EXERCISE DETAILS → Take the lines of the data below from the very first through the line containing "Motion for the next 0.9" and output them exactly, pictures excluded.
★ ★ ★
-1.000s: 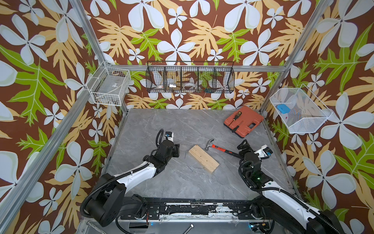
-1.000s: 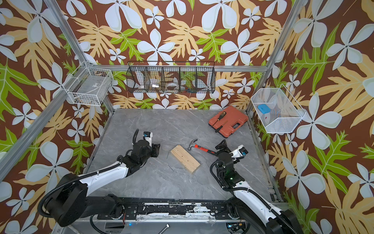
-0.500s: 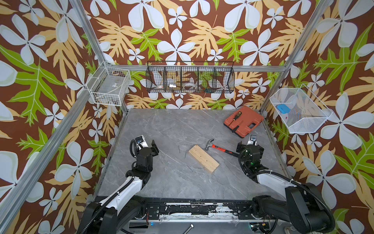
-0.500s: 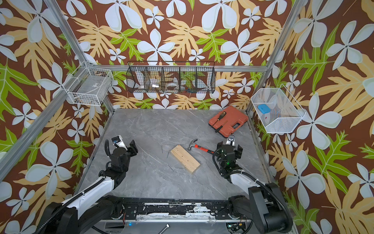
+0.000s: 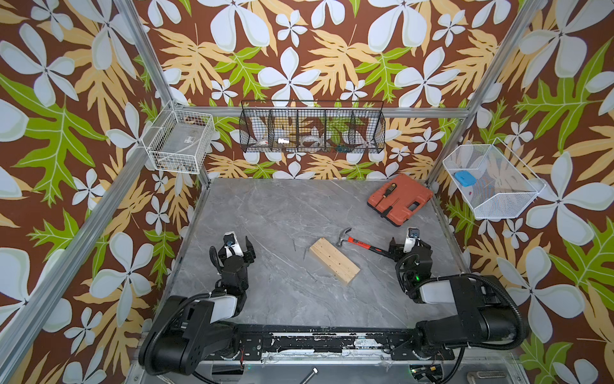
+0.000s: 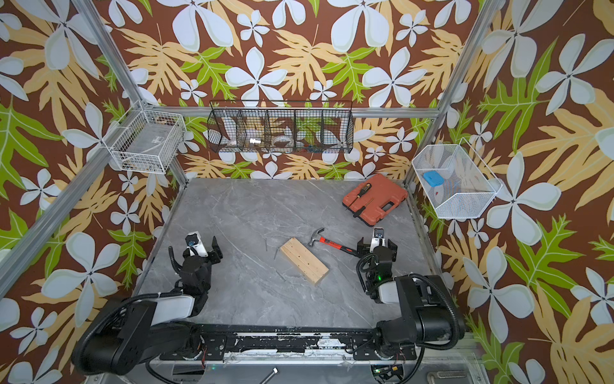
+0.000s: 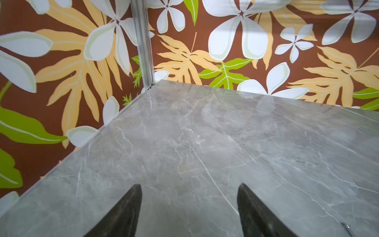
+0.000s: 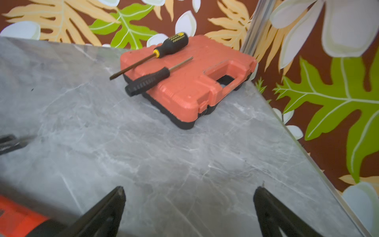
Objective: Use a claw hammer to pull out a nail
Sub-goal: Reset both arms
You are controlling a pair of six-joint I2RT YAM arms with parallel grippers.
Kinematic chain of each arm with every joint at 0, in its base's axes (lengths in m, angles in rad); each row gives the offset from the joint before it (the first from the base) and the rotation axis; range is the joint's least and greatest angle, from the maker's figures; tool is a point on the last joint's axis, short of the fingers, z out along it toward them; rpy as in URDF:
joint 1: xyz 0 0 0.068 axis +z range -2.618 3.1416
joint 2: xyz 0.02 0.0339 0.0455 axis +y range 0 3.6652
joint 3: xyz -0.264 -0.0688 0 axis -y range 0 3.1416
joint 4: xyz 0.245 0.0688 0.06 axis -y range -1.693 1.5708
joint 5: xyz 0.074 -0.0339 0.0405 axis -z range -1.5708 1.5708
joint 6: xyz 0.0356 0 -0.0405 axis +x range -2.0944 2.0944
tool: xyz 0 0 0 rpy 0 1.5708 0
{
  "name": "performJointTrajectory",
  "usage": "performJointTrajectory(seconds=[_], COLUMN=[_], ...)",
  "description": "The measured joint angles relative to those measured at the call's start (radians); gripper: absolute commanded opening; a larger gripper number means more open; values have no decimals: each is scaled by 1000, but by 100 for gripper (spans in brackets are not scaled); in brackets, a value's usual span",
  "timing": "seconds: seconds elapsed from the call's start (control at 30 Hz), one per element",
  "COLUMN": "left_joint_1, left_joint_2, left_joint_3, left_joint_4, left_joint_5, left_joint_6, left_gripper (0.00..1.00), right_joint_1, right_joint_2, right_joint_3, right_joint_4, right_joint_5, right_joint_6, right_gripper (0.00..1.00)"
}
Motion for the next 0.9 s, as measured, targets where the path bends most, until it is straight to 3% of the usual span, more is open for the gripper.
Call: performJointTrajectory(seconds=[0.1, 0.17, 0.9], left_joint_1=[5, 6, 8], left_joint_2=[-1, 0, 14], left_joint_3=[18, 28, 54], left_joint_4=[40, 50, 53], left_joint_5=[51, 82, 43], left_joint_6=[14, 35, 12], left_gripper=[79, 100, 100], right_joint_1=[-3, -5, -5], right_joint_2=[-1, 1, 1], right_joint_3=[10, 11, 13], right_joint_4=[50, 55, 56], right_joint_5=[-43, -49, -74], right_joint_6=[0, -2, -3], right_gripper=[99, 100, 100])
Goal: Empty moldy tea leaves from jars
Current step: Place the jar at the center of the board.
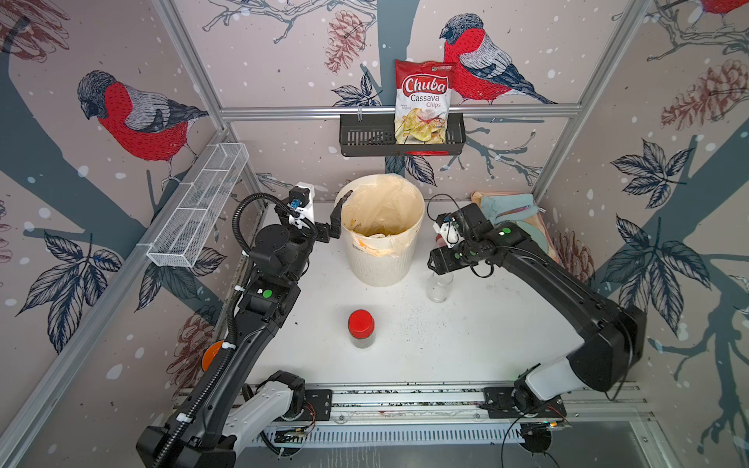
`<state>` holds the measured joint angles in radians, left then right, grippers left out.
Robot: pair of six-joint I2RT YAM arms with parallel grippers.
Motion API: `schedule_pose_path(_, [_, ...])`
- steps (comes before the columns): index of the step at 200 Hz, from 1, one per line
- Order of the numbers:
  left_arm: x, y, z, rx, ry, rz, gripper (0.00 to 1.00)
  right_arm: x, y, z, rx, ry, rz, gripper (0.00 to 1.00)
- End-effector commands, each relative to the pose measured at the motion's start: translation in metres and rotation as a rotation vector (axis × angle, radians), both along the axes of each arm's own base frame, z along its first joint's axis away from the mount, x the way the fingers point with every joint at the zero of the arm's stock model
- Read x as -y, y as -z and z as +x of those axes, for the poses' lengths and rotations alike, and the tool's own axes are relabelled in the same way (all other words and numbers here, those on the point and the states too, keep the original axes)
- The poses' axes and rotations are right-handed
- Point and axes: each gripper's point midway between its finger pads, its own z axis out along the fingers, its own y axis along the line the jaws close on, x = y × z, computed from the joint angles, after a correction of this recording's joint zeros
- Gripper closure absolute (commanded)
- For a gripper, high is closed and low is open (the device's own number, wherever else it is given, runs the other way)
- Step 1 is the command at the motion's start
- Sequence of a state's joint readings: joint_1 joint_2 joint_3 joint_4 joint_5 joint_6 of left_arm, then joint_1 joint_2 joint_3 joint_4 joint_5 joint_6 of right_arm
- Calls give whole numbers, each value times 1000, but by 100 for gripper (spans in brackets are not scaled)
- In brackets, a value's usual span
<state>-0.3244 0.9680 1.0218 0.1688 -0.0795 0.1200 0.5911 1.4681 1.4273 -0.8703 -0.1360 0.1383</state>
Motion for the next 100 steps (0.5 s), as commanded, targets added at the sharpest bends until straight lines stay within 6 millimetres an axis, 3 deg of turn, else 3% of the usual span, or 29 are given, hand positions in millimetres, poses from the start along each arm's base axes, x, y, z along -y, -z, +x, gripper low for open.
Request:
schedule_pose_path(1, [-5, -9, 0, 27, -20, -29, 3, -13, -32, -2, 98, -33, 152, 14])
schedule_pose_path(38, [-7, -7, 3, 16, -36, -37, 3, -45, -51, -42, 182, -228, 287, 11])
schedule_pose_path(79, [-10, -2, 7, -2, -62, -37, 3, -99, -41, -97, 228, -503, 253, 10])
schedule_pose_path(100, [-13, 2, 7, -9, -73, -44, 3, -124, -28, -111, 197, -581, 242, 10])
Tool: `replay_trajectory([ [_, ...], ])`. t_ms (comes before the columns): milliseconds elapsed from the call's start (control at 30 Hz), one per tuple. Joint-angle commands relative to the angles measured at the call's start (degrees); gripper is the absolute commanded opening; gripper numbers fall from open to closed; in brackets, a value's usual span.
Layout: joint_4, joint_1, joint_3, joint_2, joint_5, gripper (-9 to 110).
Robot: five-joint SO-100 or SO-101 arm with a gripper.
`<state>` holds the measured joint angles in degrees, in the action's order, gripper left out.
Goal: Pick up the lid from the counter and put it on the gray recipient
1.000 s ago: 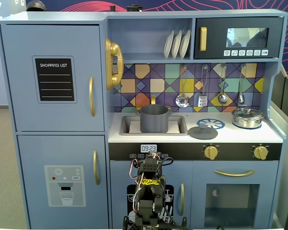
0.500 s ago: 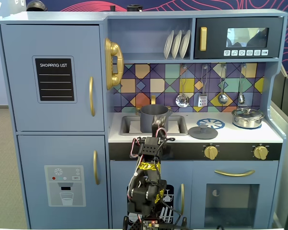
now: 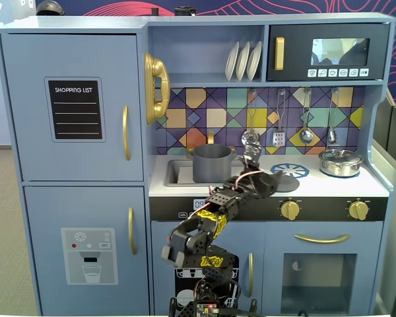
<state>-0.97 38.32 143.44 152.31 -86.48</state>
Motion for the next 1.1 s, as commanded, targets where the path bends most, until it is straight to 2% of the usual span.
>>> replay_trajectory([
  [0,-9.1,2.2,-1.1,-5.9,1.8,35],
  [433,-15.3,-1.5,-9.9,-24.5,-3.1,35],
  [1067,-19.5,-3.9,-20.2,-40.0,-7.3,33],
])
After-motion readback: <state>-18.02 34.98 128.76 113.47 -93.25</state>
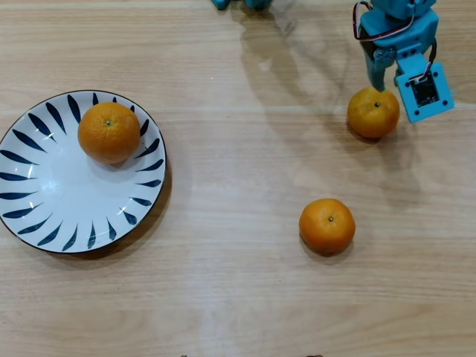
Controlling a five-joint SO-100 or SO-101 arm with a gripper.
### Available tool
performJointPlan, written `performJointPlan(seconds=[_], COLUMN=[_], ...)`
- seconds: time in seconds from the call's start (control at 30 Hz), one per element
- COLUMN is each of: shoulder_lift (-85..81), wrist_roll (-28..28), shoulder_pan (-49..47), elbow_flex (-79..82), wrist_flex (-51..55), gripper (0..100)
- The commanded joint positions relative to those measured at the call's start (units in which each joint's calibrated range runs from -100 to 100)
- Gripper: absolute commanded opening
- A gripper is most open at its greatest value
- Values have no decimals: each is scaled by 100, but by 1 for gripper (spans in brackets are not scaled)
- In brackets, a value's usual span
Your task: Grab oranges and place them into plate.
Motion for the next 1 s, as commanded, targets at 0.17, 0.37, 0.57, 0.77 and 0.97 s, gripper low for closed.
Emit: performJointPlan(seconds=[0.17,0.37,0.57,0.77,0.97], shoulder_lift=[45,400,865,1355,1583], wrist_roll=[-375,-704,-788,-788,-772], shoulder_pan=[-179,-381,-558,-599,-534], elbow_flex=[-301,-419,-537,-527,-482], wrist_flex=[-30,-82,-692,-1070,-1070], gripper=[49,47,47,47,47])
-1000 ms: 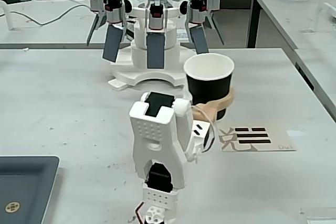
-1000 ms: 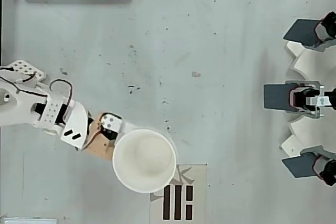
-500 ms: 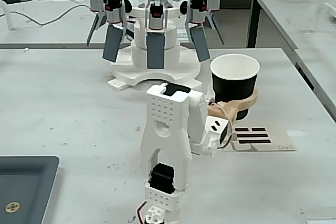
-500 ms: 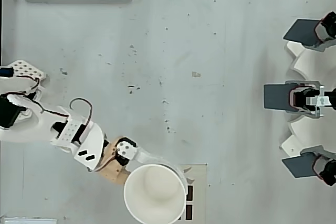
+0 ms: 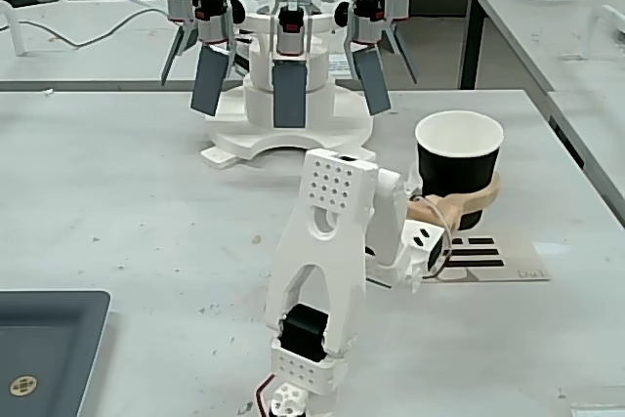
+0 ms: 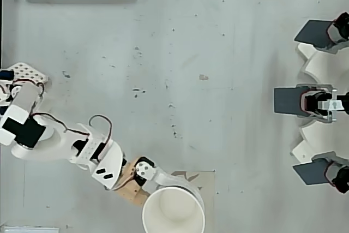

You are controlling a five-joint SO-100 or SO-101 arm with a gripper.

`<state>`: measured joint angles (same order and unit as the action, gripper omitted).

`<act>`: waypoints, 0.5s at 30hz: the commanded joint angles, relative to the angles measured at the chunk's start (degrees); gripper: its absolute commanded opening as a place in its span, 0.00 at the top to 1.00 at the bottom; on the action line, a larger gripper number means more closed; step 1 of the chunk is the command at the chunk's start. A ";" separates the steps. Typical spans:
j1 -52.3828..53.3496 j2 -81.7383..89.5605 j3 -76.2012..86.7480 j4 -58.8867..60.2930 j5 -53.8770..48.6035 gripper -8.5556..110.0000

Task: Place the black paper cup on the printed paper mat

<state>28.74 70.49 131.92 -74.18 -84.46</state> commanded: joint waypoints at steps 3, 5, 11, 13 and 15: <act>1.32 -3.25 -6.42 -1.93 0.18 0.87; 1.49 -5.10 -8.26 -1.93 0.26 0.87; 2.37 -9.93 -11.95 -1.93 0.53 0.87; 2.55 -11.43 -13.01 -2.02 0.62 0.88; 2.55 -13.36 -14.41 -2.64 0.62 0.88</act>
<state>30.67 57.48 120.59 -74.71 -84.46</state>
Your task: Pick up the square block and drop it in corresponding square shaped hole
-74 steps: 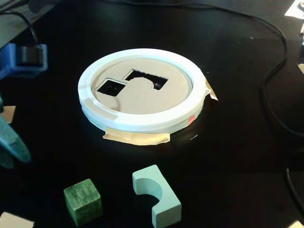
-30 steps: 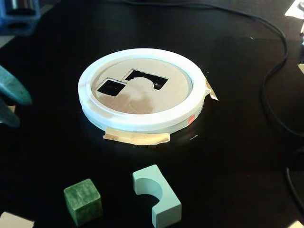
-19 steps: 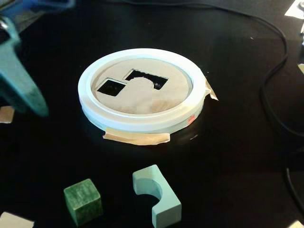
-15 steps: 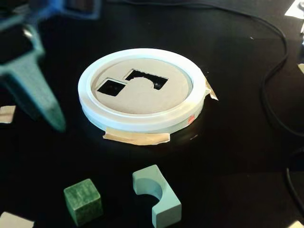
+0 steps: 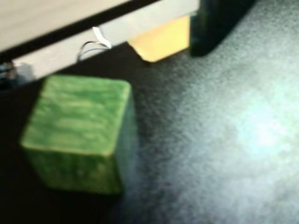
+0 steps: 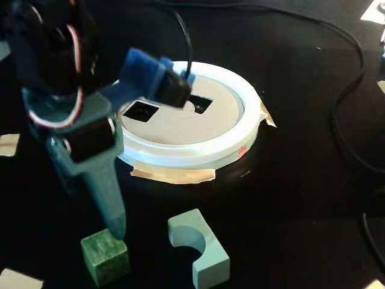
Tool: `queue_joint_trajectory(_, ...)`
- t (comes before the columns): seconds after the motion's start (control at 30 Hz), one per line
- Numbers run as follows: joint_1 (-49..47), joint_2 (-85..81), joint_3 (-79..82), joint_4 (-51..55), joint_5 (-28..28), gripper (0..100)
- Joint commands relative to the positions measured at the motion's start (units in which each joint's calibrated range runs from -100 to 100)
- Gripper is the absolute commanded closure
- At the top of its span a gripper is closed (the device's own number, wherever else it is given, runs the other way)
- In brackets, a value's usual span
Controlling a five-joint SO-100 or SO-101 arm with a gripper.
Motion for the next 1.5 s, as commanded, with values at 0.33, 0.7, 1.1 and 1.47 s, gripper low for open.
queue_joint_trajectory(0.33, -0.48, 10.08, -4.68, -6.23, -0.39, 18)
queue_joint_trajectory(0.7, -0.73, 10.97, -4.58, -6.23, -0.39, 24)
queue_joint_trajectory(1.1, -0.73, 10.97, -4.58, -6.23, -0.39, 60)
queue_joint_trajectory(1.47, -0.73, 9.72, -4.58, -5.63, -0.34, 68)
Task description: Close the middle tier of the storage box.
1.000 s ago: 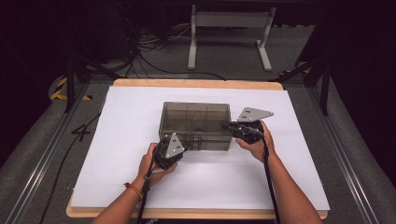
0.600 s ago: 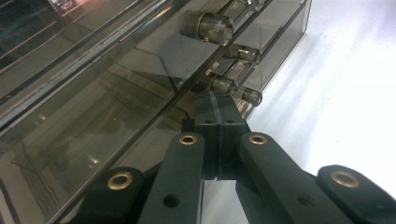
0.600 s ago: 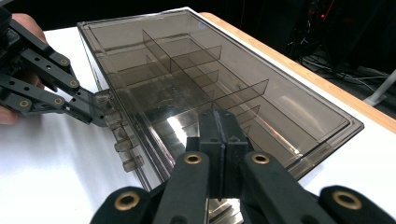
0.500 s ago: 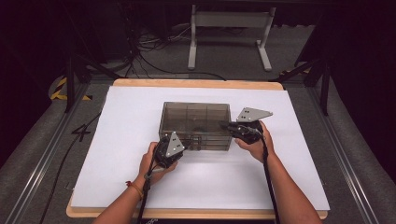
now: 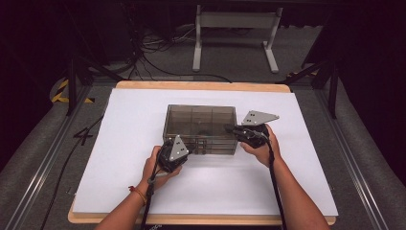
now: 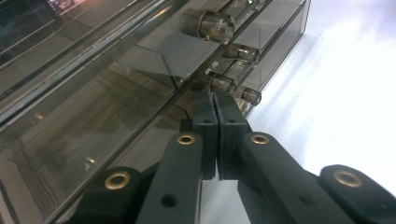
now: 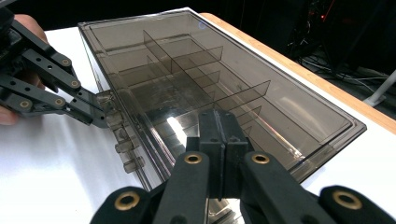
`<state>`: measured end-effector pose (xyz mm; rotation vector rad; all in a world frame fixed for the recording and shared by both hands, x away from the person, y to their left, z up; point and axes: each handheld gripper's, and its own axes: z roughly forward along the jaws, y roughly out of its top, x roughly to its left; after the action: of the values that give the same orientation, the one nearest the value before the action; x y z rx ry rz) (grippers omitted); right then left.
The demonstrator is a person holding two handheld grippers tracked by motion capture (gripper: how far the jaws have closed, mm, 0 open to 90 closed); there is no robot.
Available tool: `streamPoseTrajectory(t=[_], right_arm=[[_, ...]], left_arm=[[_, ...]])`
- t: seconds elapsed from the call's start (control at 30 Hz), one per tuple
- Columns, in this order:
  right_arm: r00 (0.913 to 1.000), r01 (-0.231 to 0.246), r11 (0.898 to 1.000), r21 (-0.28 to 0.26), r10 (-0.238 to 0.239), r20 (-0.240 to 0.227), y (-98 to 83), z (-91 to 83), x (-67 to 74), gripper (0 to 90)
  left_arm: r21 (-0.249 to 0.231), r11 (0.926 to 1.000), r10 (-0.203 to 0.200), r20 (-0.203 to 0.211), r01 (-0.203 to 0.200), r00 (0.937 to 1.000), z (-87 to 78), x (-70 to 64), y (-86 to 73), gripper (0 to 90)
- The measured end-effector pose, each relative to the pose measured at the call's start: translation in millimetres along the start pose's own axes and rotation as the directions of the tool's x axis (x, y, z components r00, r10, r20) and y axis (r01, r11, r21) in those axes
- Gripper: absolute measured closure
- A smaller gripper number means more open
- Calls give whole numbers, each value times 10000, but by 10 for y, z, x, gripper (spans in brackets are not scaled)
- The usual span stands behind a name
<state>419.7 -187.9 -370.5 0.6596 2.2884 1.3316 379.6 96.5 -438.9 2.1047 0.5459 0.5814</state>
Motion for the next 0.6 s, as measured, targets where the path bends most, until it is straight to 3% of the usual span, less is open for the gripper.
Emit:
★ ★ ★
TASK OUTPUT →
-1.000s: 
-1.000s: 
-0.500s: 
-0.500s: 
+0.000s: 
+0.000s: 
+0.000s: 
+0.000s: 
Objective: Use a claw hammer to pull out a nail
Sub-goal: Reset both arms
You are controlling a pair of six-joint I2RT YAM arms with parallel grippers.
Kinematic chain of each arm with every joint at 0, in its base's axes (lengths in m, angles in rad); each row gives the offset from the joint before it (the first from the base) and the rotation axis; range is the joint's least and greatest angle, from the maker's figures; tool is a point on the last joint's axis, short of the fingers, z out along it toward them; rpy as in URDF:
joint 1: xyz 0 0 0.068 axis +z range -2.618 3.1416
joint 2: xyz 0.02 0.0339 0.0455 axis +y range 0 3.6652
joint 3: xyz -0.264 -0.0688 0 axis -y range 0 3.1416
joint 4: xyz 0.245 0.0688 0.06 axis -y range -1.693 1.5708
joint 5: xyz 0.074 -0.0339 0.0405 axis -z range -1.5708 1.5708
joint 6: xyz 0.0356 0 -0.0405 axis +x range -2.0944 2.0944
tool: xyz 0 0 0 rpy 0 1.5708 0
{
  "name": "performJointTrajectory",
  "usage": "performJointTrajectory(seconds=[_], COLUMN=[_], ...)",
  "description": "The measured joint angles relative to those measured at the call's start (radians); gripper: absolute commanded opening; a larger gripper number means more open; values have no decimals: each is scaled by 1000, but by 100 for gripper (spans in brackets are not scaled); in brackets, a value's usual span",
  "timing": "seconds: seconds elapsed from the call's start (control at 30 Hz), one per element",
  "COLUMN": "left_joint_1, left_joint_2, left_joint_3, left_joint_4, left_joint_5, left_joint_6, left_gripper (0.00..1.00), right_joint_1, right_joint_2, right_joint_3, right_joint_4, right_joint_5, right_joint_6, right_gripper (0.00..1.00)"
}
Motion for the next 0.9 s, as measured, targets where the path bends most, until it is straight to 3% of the usual span, more is open for the gripper.

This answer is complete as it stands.